▸ PROBLEM REQUIREMENTS
Pull out every line from the listing that has the word "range".

▸ DATA EXCERPT

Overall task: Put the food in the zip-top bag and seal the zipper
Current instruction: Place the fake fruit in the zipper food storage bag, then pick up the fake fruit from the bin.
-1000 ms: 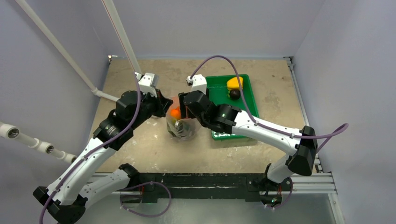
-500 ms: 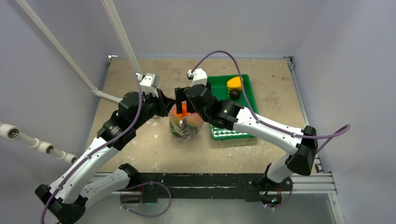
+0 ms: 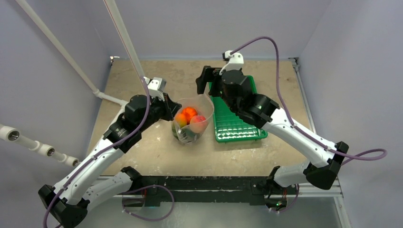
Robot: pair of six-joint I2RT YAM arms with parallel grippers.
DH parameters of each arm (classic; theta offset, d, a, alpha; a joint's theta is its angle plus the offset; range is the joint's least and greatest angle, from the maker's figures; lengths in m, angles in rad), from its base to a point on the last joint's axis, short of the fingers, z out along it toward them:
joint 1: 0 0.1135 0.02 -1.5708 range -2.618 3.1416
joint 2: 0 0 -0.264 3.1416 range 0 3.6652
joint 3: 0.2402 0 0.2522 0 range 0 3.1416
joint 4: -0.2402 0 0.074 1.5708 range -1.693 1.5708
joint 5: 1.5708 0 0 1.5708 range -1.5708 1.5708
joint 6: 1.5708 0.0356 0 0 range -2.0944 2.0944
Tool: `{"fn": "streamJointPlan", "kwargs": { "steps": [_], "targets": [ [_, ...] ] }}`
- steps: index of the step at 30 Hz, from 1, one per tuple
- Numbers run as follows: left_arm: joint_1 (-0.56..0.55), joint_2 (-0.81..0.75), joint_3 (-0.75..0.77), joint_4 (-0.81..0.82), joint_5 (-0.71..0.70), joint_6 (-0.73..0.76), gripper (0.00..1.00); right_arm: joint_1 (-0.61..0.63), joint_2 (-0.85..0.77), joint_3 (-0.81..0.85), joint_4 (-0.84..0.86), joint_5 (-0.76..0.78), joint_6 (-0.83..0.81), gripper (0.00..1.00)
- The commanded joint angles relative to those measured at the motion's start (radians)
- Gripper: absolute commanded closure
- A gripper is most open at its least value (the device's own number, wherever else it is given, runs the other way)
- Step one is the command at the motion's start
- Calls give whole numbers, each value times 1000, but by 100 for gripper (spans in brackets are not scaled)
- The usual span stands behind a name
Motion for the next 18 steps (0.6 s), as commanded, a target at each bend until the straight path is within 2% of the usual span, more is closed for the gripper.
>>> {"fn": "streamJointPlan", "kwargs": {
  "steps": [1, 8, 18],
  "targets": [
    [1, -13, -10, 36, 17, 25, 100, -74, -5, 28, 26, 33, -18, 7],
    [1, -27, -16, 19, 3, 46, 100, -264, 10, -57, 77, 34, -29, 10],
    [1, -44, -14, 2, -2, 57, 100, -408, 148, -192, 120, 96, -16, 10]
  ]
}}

▸ ANSWER TO THIS EXERCISE
DH parameters of each arm (classic; theta offset, d, a, alpha; a joint's theta is its angle plus the offset; range is the joint's least and greatest angle, from the maker's figures; lengths in m, angles in rad), from its base to a point on the last joint's axis, short of the fingers, z out along it toward them:
joint 1: 0 0.1135 0.02 -1.5708 range -2.618 3.1416
joint 2: 0 0 -0.264 3.1416 range 0 3.6652
joint 3: 0.2402 0 0.2522 0 range 0 3.1416
joint 4: -0.2402 0 0.074 1.5708 range -1.693 1.5708
joint 5: 1.5708 0 0 1.5708 range -1.5708 1.5708
joint 6: 1.5708 0.0356 0 0 range -2.0944 2.0944

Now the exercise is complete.